Коллекционера и архивиста советского андерграунда Леонида Талочкина (1936–2002) художник Константин Звездочетов однажды назвал «человеком-айсбергом», вспоминая, как «белая вершина его по-патриарши седовласой головы гордо реяла среди голов художников-нонконформистов». Для них, для всего артистического подполья, Талочкин — фигура знаменательная: он принимал деятельное участие в подготовке важнейших выставок неофициального искусства и сыграл весомую роль в его институционализации. И все же до сих пор мы видели лишь верхушку этого айсберга, причем вне зависимости от того, заходила ли речь о человеке или о его собрании. Чтобы сделать видимой и подводную часть этой глыбы, Государственная Третьяковская галерея вместе с Музеем современного искусства «Гараж» запустила издательский проект, первая часть которого воплотилась в исчерпывающем и богато иллюстрированном каталоге.
Хотя едва ли Талочкина можно назвать коллекционером в привычном смысле слова: он не располагал ни достаточными средствами, ни тщеславием и азартом «настоящего» коллекционера, чтобы беспрерывно покупать, продавать, обмениваться. Практически все произведения, начиная с рисунка Бориса Козлова в 1962 году, были подарены ему авторами. Единственным исключением, по всей видимости, стали картины и объекты Михаила Рогинского, среди которых — хрестоматийные теперь красная «Дверь» и «Пол. Метлахская плитка» (1965). Талочкин приобрел их у автора перед его эмиграцией в Париж, заняв денег у знакомых. Примечательно, что, несмотря на наличие в собрании имен первой величины, Талочкин даже в самые трудные времена не пытался ничего сбыть. Год за годом работы художников заполняли 60 квадратов его двухкомнатной квартиры на Новослободской улице, превращая ее в запасник. «Не продал ни листочка за всю свою жизнь, — говорил он. — А как же! Тогда и музея бы не было».
Музей «Другое искусство» открылся в здании Российского государственного гуманитарного университета в 2000 году.

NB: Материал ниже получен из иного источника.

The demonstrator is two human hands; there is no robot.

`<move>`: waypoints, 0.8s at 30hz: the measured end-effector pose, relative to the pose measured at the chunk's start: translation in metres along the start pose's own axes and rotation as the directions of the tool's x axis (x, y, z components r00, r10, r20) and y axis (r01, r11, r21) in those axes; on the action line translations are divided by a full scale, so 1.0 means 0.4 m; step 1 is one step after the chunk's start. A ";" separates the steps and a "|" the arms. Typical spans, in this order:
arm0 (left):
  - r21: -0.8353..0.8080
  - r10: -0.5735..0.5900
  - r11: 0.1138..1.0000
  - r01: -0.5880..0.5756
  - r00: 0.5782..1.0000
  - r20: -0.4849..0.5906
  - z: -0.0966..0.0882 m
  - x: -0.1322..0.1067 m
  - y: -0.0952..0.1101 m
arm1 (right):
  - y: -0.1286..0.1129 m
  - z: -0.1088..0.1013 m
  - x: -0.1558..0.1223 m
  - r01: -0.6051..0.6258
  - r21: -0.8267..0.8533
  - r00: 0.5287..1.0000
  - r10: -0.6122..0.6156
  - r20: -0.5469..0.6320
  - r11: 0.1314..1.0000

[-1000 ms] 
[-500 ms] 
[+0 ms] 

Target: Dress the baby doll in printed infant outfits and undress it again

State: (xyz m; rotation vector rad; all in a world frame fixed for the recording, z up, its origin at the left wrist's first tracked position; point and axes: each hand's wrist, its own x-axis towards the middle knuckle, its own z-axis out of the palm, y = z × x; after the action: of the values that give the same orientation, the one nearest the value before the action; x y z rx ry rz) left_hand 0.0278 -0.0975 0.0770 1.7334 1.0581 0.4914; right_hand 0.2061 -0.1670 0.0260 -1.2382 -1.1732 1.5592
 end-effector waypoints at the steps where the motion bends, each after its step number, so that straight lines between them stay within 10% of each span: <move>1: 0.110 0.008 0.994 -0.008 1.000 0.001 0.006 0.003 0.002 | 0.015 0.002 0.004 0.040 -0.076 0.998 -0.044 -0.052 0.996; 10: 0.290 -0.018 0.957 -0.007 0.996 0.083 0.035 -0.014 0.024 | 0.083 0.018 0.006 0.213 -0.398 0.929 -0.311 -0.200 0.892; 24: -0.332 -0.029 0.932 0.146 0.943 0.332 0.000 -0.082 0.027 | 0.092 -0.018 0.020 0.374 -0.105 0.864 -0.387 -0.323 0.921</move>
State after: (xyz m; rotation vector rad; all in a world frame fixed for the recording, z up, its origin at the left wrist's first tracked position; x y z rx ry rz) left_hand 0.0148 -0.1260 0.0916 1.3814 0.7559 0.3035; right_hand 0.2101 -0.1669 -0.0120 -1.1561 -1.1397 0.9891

А в конце 2013-го искусствовед Татьяна Вендельштейн, вдова и наследница Талочкина, приняла решение о передаче коллекции в дар ГТГ. Сегодня лучшие вещи из нее можно увидеть в здании музея на Крымском Валу: это живопись и объекты Владимира Вейсберга, Вячеслава Колейчука, Льва Кропивницкого, Лидии Мастерковой, Владимира Немухина, Оскара Рабина и многих других. Они рассредоточены по постоянной экспозиции, а порядка 30 работ собраны в именном зале Талочкина. Однако это лишь малая часть собрания, насчитывающего почти 2 тыс. произведений более 200 художников.
«Я знал их всех», — говорит нам Талочкин с обложки. А вот читатель, открыв книгу, увидит множество малоизвестных и вовсе незнакомых имен (авторов некоторых работ не удалось установить даже специалистам — но, быть может, они будут опознаны кем-то после публикации). Предупреждая возможные замечания по поводу эклектичного и «неровного» состава коллекции, автор вступительной статьи к каталогу Кирилл Светляков пишет, что не стоит сравнивать ее с некой недостижимой абстрактно-идеальной коллекцией, включающей исключительно первые имена и лучшие произведения. У нее другое преимущество — в способности беспристрастно показать художественный срез эпохи, «без подверстывания истории под какое-либо одно направление» (тот же московский концептуализм). Для объективной исторической реконструкции специалисту важно не только знать то, что создавалось в мастерских на Сретенском бульваре или в бараках Лианозова, но и иметь представление, скажем, о выставочном движении под эгидой профсоюза Горкома графиков.
Еще одна статья в каталоге, написанная Татьяной Вендельштейн, посвящена многочисленным портретам Талочкина, фотографическим и живописным. «Человек-айсберг» предстает на них то в несколько театрализованном образе «хранителя сокровищ и тайн андерграунда» — так его увидела художница Натта Конышева, то белобородым хиппи — это уже пародия Игоря Каменева на советский парадный портрет. Фотограф Игорь Пальмин запечатлел Талочкина во время работы кочегаром (кем ему только не приходилось трудиться, чтобы избежать статьи за тунеядство!), а у живописца Павла Каменева самый нерасчетливый из коллекционеров вдруг глядит на зрителя со стодолларовой купюры. Но, конечно, явственнее всего портрет Талочкина проступает, когда листаешь саму книгу.